Seu estilo é peculiar, suas histórias são bizarras e gravitam no limite do realismo fantástico. Haruki Murakami é um dos escritores japoneses pop mais famosos internacionalmente.

Sento um apreciador da literatura japonesa (também estudo um pouco a estrutura narrativa na literatura do Japão), não tinha como não cruzar com o nome de Murakami.

Quando eu li pela primeira vez uma obra dele “The Wind-Up Bird Chronicle,” foi um deleite de sentimentos que beiravam o bizarro com o fantástico. Murakami não tem medo de mostrar o extraordinário, o estranho e o impossível. Após ler “Hard Boiled Wonderland and the End of the World,” “A Wild Sheep Chase,” “Dance, Dance, Dance,” “Kafka on the Shore” e os contos maravilhosos organizados em “Blind Willow, Sleeping Woman” nota-se claramente o estilo peculiar do autor no realismo fantástico.

As histórias de Murakami sempre são regradas de sensualidade, mistério e sobrenaturalidade. Há, pelo menos nas obras que li, uma procura incessante e um estudo em relação ao amor e ao relacionamento entre as pessoas. Em sua maioria é uma busca do ego do personagem central refletido nas relações que faz ao longo das narrativas.

Poderia ser um thriller psicológico tradicional, mas não há uma coisa sequer peculiar nas obras do Murakami. Seus personagens são psicologicamente degenerados, ou simplesmente alheios à vida real; em outras palavras, são personagens inusitados de perfil único. Seja uma garota chamada May que está ligada a morte ou um alter ego preso no fim do mundo, ou até mesmo um homem vestido de ovelha, as características peculiares dos personagens do universo de Murakami dão ar único às suas histórias.

Outro fator comum entre as obras do autor é o clima. Muitas vezes é possível imaginar um cenário melancólico, um tanto cinzento. O personagem central normalmente é um homem comum que tem certo apreço pela solidão.

Além disso… música. O autor usa e abusa de referências musicais, o que não é surpresa, já que seu gosto o fez abrir, junto à sua esposa Yoko, o bar de Jazz Peter Cat, homenagem ao gato do casal.

O estilo sem pudor e sem qualquer preconceito, faz com que suas histórias, ainda que tenham teor sobrenaturais, mais críveis e em certos aspectos, uma identidade única.

Há muito sexo, sensualidade e mistérios com o pé mais no impossível do que no mundo real.

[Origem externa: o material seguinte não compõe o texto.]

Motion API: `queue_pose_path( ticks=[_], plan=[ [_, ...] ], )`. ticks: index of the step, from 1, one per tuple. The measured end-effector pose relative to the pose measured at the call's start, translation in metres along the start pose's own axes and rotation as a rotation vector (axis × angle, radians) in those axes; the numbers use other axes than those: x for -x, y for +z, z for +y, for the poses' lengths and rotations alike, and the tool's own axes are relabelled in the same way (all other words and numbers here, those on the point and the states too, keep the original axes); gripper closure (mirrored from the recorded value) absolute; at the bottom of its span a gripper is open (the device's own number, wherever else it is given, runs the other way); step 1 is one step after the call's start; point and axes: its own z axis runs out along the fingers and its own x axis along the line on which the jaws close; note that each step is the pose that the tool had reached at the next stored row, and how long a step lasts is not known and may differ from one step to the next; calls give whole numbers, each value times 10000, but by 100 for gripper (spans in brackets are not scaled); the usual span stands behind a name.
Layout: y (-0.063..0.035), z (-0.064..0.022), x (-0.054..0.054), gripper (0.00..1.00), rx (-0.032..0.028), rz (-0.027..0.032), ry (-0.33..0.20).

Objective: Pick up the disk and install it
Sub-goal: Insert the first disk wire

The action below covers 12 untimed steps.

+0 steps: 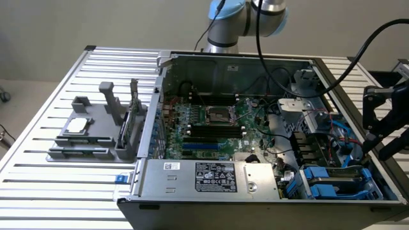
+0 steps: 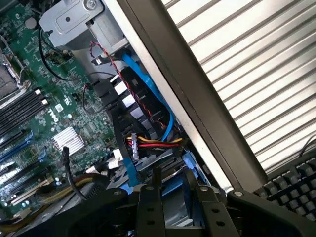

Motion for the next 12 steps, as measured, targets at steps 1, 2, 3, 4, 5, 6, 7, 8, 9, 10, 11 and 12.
queue_pose_path(
  ticks=[1, 2, 3, 4, 5, 6, 7, 8, 9, 10, 11, 12],
  plan=[
    [16, -1, 1, 69, 3, 1, 126],
    [34, -1, 2, 69, 6, 3, 283],
    [52, -1, 2, 69, 11, 6, 450],
    [69, -1, 3, 69, 16, 9, 627],
    [86, -1, 3, 69, 21, 11, 814],
    [103, 0, 4, 69, 26, 14, 992],
    [119, 0, 4, 69, 31, 17, 1173],
    [136, 0, 5, 69, 37, 20, 1357],
    [152, 0, 5, 69, 42, 23, 1538],
    [169, 0, 6, 69, 47, 27, 1717],
    [184, 1, 6, 69, 52, 29, 1903],
    [197, 1, 7, 69, 57, 32, 2083]
  ],
)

Apesar de seu sucesso, Murakami ainda é um excluído da academia literária do Japão. Talvez seja justamente por seu estilo sem reservas ao imaginário e a temas como sexo e sexo com parentesco — em “Kafka on the other shore”, por exemplo, o personagem é “condenado” a dormir com a mãe.

Norwegian Wood

Recentemente li “Norwegian Wood” e, assim como a crítica, é um livro que difere muito do estilo tradicional do autor.

Nomeado como a música dos Beatles, “Norwegian Wood” é tido como, em partes, uma obra autobiográfica do autor.

Murakami nega, dizendo que se inspirou em sua época de faculdade para contar sobre a rotina do protagonista. O autor ainda complementa dizendo que a obra foi um desafio para ele, já que nunca havia escrito uma história simples e direta.

De fato em “Norwegian Wood” não há a complexidade e mistério envolventes de suas outras obras, mas sim uma história de amor entre um casal de amigos que têm a morte como um elemento que desencadeia uma série de acontecimentos em suas vidas. Enquanto Toru segue sua vida tentando se aproximar de Naoko, esta afundada em uma personalidade introspectiva, tenta expressar seus sentimentos sem sucesso.

Poderia ser apenas mais uma história de amor, mas nas mãos de Murakami, a história ganha um ar sombrio e melancólico. Ainda que não exista o sobrenatural, a ambientação beira o realismo fantástico.

O livro fez tanto sucesso que surpreendeu o próprio autor, chegando inclusive a ter uma versão para o cinema.

Mesmo com tudo isso, Murakami, sempre nomeado ao Nobel de literatura, nunca recebeu o prêmio. Talvez as análises estejam certas e a falta de crítica política em suas obras não o deixem conquistar a premiação. Mas algumas de suas histórias, como o próprio romance “The Wind-Up Bird Chronicle,” relatam em detalhes os cenários da segunda guerra.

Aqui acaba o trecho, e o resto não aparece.